Per i suoi fan è stato un Rocky chiamato a battersi contro due Ivan Drago, uno più muscoloso, l’altro più calcolatore, per difendere un generico concetto di onore, di bene comune. Un compito che lo svizzero ha assolto restando persona senza mai sconfinare nel personaggio. Il suo avvicinamento al tennis è stato una scelta, non un’imposizione. Suo papà Robert e sua madre Lynette lo supportano amorevolmente. Niente a che vedere con l’isteria e la dittatura paterna subita da Andre Agassi o dalle sorelle Williams. La passione ha tempo per germogliare lentamente dentro di lui, anche se il giovane Roger lancia racchette, sale sugli alberi, urla come un ossesso. A 15 anni frequenta il Club tennistico di Ecublens e gli viene chiesto di esplicitare su un foglio di carta bianca il suoi obiettivi sportivi. Il ragazzo afferra una penna e scrive: “Fare irruzione nella rosa dei primi dieci tennisti al mondo e poi conquistare il primo posto“. Ancora non sa che in realtà si spingerà molto oltre i suoi sogni.

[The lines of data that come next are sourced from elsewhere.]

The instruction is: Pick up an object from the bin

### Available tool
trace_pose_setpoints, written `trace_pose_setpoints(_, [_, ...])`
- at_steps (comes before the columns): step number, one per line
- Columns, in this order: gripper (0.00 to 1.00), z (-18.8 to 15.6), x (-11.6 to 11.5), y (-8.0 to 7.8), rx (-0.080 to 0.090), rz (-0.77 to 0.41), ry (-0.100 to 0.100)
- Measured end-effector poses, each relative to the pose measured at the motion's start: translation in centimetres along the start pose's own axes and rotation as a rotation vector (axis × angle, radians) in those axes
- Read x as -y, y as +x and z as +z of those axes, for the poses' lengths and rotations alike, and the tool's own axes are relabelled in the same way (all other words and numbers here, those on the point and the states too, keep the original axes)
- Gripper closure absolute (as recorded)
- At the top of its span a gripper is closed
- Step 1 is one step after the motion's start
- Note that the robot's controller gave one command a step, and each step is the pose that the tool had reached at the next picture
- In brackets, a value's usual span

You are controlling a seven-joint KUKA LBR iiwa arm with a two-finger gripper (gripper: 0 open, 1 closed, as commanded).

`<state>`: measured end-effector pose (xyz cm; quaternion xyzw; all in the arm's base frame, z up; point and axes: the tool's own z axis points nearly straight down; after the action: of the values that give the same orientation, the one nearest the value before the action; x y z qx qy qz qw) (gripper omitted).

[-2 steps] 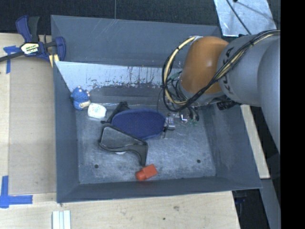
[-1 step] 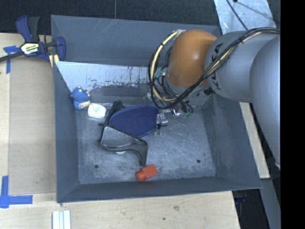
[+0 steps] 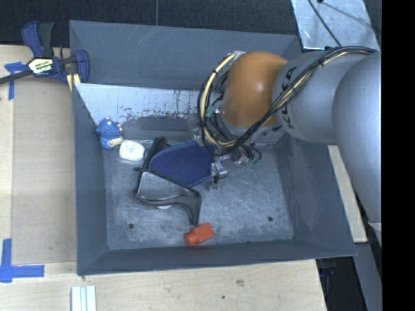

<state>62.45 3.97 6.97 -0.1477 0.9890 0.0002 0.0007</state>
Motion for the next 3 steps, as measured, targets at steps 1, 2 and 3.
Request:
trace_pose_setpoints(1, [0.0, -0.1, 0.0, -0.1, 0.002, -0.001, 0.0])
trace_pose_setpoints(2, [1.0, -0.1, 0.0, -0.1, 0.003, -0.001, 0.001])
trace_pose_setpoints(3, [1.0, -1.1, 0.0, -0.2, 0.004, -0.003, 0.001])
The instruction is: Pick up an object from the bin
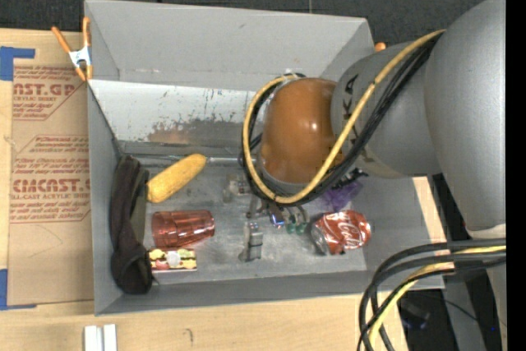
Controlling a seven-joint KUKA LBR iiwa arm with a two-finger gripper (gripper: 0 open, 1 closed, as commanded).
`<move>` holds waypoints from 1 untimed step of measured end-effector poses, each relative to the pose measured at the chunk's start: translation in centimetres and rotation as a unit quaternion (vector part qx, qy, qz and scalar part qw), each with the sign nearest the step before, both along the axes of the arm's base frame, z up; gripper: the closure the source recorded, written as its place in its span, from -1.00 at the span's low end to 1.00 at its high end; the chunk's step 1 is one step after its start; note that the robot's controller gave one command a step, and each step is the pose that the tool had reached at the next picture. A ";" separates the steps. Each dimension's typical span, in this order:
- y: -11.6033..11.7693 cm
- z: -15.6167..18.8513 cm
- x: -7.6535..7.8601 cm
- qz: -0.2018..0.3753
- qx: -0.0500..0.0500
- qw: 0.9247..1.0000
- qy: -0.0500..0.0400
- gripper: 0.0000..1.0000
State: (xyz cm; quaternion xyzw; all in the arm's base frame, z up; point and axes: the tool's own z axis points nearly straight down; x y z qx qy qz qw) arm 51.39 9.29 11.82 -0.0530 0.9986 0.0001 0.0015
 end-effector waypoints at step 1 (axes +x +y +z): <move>8.9 2.6 1.4 -0.003 0.001 1.000 0.001 -1.00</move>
Offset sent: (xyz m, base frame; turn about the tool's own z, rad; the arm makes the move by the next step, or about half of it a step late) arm 0.0009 0.0839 0.0378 -0.3133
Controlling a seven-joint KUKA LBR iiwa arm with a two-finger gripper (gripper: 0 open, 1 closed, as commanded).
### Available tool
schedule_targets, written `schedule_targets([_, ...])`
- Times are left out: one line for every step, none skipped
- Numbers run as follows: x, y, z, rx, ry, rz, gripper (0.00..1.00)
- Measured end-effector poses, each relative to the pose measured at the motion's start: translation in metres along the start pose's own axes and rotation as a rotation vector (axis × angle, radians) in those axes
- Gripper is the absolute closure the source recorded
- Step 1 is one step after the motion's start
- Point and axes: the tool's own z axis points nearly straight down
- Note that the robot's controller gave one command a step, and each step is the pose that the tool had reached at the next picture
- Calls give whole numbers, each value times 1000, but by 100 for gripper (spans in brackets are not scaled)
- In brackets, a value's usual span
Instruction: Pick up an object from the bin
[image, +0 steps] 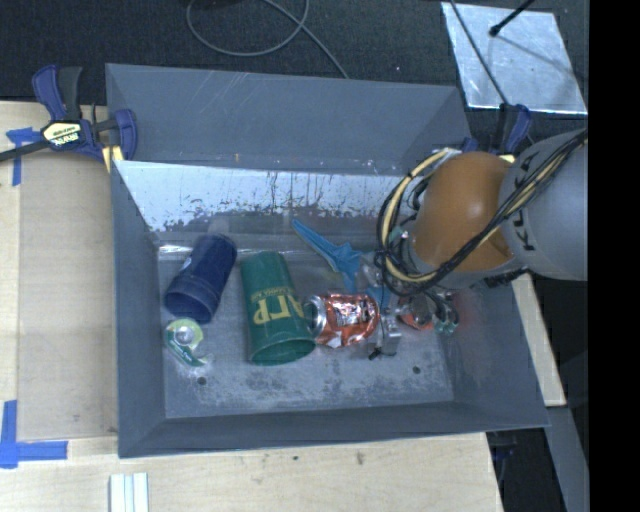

Una delle frasi più belle mai scritte su questo sport dice più o meno che giocare a tennis è come giocare a scacchi correndo. Si gareggia contro un avversario, ma anche contro sé stessi. È il concetto di bolla. Più si riesce a restare impermeabili ai propri pensieri e alle proprie paura e più ci si avvicina alla vittoria. Una volta che esplode la bolla, puff, ecco che inizia la discesa. Una delle doti più peculiari di Federer era la capacità di dilatare la sua concentrazione, di estraniarsi dal mondo circostante. Nel 2003, dopo aver vinto il primo titolo a Wimbledon, guarda in camera e dice: “C’è gente che quando vince non sorride. E c’è gente che dopo avere vinto, non smette di sorridere per settimane. Io sono il genere di persona che lascia scorrere le lacrime“. Qualche anno più tardi aggiungerà: “C’è stato un tempo in cui credevo fosse tutta una questione di tattica e tecnica. Eppure, ogni partita è diventata una questione mentale e certo, anche fisica. Cerco di forzarmi a non cadere in agitazione e restare positivo. Credo si tratti in assoluto del miglioramento principale di questi ultimi anni. Perché oggi, persino quando sono sotto pressione, riesco a rimanere lucido“.

Il suo tennis si è evoluto costantemente. Seguendo il logorio del suo fisico, adattandosi ai progressi dei suoi avversari. Eppure Federer è rimasto sempre fedele a sé stesso, senza mai tradire la sua essenza. Ora è arrivato il momento di dire basta. A suggerirglielo è stato anche il suo amato prato di Wimbledon. Prima nel 2019, con i due match point annullati da Djokovic. Poi nel 2021, con la sconfitta contro Hubert Hurkacz (con un incredibile 6-0 nel terzo set). “Essere stato l’ultimo ad aver battuto Federer….è una colpa che spero mi perdonerete”, ha scritto in questi giorni il polacco. Una gioia di riflesso che ha reso evidente una crisi irreversibile. Roger è finito addirittura fuori dalla classifica Atp per la prima volta negli ultimi 25 anni. D’altra parte Picasso diceva che “i 40 anni sono quell’età in cui ci si sente ancora giovani. Ma è troppo tardi“. Federer si è preso la soddisfazione di arrivare fino ai 41. Poi si è dovuto arrendere. Venerdì giocherà la sua ultima partita. Ma il suo tennis vivrà per sempre nello sguardo incredulo del pubblico. E in quello dei suoi avversari.